## What needs to be done
Pull each line containing "Report" out of the data and copy it.

## Records provided
━━━━━━

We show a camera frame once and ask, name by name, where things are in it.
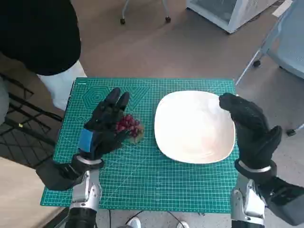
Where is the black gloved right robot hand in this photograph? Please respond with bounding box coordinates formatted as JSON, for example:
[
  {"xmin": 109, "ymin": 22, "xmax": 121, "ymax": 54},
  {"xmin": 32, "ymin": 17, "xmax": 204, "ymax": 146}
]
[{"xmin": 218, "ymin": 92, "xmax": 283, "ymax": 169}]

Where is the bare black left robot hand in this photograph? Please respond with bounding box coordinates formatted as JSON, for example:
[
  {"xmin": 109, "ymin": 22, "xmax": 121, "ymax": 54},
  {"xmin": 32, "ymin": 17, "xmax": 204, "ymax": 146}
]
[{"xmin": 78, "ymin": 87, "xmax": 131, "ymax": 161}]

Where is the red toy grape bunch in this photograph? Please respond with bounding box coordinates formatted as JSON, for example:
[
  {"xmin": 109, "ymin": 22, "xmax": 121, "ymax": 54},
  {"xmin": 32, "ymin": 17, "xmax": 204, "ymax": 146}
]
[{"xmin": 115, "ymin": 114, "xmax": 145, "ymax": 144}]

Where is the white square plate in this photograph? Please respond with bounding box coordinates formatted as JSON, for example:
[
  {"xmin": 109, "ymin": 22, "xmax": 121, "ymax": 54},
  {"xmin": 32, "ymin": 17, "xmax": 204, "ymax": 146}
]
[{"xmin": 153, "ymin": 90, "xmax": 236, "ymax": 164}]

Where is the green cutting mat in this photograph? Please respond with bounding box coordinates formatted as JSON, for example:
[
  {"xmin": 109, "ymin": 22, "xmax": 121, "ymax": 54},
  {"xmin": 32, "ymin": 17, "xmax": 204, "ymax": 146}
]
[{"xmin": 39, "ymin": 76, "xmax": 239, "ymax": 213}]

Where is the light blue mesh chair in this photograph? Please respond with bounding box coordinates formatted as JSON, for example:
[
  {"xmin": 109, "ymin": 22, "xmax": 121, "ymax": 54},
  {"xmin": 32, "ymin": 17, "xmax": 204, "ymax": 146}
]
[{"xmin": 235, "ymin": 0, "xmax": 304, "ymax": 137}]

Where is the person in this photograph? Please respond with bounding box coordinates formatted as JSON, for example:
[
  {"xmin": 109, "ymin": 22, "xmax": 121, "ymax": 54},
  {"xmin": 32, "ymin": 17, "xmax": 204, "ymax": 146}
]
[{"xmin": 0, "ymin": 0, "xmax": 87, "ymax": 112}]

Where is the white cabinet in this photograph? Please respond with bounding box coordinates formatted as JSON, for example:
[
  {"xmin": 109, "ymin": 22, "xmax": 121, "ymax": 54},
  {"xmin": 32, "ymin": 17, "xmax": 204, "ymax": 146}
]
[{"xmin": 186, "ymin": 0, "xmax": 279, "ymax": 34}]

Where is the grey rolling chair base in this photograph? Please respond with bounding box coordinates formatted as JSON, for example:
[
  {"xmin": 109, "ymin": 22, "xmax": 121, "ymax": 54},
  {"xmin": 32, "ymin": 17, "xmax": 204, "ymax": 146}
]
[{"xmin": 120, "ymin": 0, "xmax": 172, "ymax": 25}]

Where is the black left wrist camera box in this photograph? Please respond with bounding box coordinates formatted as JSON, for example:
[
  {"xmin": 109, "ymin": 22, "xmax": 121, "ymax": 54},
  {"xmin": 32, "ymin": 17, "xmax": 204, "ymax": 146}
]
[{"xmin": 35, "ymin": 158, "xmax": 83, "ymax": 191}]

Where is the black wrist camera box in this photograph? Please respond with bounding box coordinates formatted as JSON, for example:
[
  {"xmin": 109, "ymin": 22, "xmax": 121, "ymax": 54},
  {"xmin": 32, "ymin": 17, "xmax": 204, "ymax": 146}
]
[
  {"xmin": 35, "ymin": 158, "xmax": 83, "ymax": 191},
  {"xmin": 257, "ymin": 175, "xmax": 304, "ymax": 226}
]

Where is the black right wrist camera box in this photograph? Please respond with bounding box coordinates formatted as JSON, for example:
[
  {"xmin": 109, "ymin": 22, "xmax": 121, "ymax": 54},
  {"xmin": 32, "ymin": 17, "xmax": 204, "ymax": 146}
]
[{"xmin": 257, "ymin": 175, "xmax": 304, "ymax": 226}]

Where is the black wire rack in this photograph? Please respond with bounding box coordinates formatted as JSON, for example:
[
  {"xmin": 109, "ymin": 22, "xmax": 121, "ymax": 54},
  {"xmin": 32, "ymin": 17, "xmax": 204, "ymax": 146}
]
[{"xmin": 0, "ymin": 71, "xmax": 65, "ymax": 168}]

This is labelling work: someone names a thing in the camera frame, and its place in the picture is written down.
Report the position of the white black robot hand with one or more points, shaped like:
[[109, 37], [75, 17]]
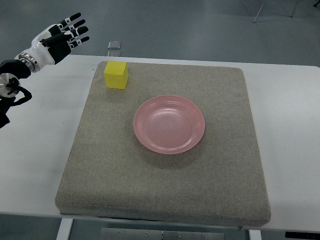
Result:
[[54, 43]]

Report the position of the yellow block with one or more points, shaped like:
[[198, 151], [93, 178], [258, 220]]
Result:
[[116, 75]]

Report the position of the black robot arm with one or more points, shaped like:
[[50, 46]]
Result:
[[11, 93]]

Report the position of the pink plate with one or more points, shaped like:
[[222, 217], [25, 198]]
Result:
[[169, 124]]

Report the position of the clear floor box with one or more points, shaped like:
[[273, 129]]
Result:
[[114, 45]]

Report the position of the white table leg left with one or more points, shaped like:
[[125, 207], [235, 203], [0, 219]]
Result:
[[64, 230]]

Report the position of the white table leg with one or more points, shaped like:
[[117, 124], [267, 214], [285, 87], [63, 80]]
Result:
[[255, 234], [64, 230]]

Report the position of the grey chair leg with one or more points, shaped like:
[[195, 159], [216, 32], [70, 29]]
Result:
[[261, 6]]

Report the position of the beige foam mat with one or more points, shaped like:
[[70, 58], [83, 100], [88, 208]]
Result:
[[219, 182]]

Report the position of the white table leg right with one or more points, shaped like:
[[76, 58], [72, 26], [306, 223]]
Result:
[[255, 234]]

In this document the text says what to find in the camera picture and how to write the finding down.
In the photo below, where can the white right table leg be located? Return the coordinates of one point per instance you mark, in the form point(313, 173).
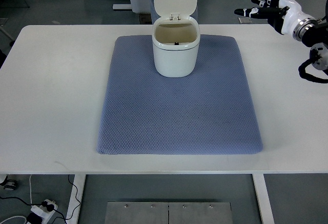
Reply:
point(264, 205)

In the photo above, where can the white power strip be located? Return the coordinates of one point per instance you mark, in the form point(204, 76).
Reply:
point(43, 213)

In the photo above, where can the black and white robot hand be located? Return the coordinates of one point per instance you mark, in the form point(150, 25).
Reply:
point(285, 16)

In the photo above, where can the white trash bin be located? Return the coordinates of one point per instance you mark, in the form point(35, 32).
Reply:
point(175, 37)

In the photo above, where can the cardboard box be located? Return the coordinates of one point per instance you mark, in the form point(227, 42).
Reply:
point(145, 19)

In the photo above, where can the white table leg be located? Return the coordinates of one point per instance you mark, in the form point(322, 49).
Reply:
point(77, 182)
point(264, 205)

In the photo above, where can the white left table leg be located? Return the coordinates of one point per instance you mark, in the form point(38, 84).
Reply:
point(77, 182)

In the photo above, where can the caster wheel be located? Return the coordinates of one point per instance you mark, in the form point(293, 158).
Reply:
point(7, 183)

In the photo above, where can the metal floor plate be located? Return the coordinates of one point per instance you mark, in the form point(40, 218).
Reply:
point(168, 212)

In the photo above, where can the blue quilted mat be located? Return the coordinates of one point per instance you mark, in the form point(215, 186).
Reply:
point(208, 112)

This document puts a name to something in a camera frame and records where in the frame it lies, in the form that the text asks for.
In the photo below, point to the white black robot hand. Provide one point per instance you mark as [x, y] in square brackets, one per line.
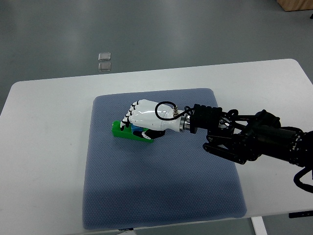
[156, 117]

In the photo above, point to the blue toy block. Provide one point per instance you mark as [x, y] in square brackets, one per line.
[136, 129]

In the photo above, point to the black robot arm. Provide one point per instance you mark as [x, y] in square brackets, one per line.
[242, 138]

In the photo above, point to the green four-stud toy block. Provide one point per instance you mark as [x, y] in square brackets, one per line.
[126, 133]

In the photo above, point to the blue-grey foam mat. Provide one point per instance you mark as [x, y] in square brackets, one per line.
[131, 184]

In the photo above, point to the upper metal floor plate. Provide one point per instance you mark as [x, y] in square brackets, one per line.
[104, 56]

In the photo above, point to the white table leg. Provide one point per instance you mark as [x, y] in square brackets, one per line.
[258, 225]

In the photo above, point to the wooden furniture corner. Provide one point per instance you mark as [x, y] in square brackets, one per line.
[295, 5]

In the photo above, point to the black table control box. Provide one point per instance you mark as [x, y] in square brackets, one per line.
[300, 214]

━━━━━━

## Response to this exercise
Report the position of the white black robot hand with one or more points, shaped like:
Report the position of the yellow block with one or more points, shaped like:
Report the position of the black robot arm with one or more points, shaped like:
Report the position of the pink plate with one or more points, shaped like:
Report the position of the clear floor box with one or more points, shaped like:
Report the position of the white table leg left with one or more points, shaped like:
Report the position of the white table leg with one or more points, shaped like:
Report the position of the grey chair leg with one or more points, shaped like:
Report the position of the beige foam mat with one or more points, shaped like:
Report the position of the white table leg right with one or more points, shaped like:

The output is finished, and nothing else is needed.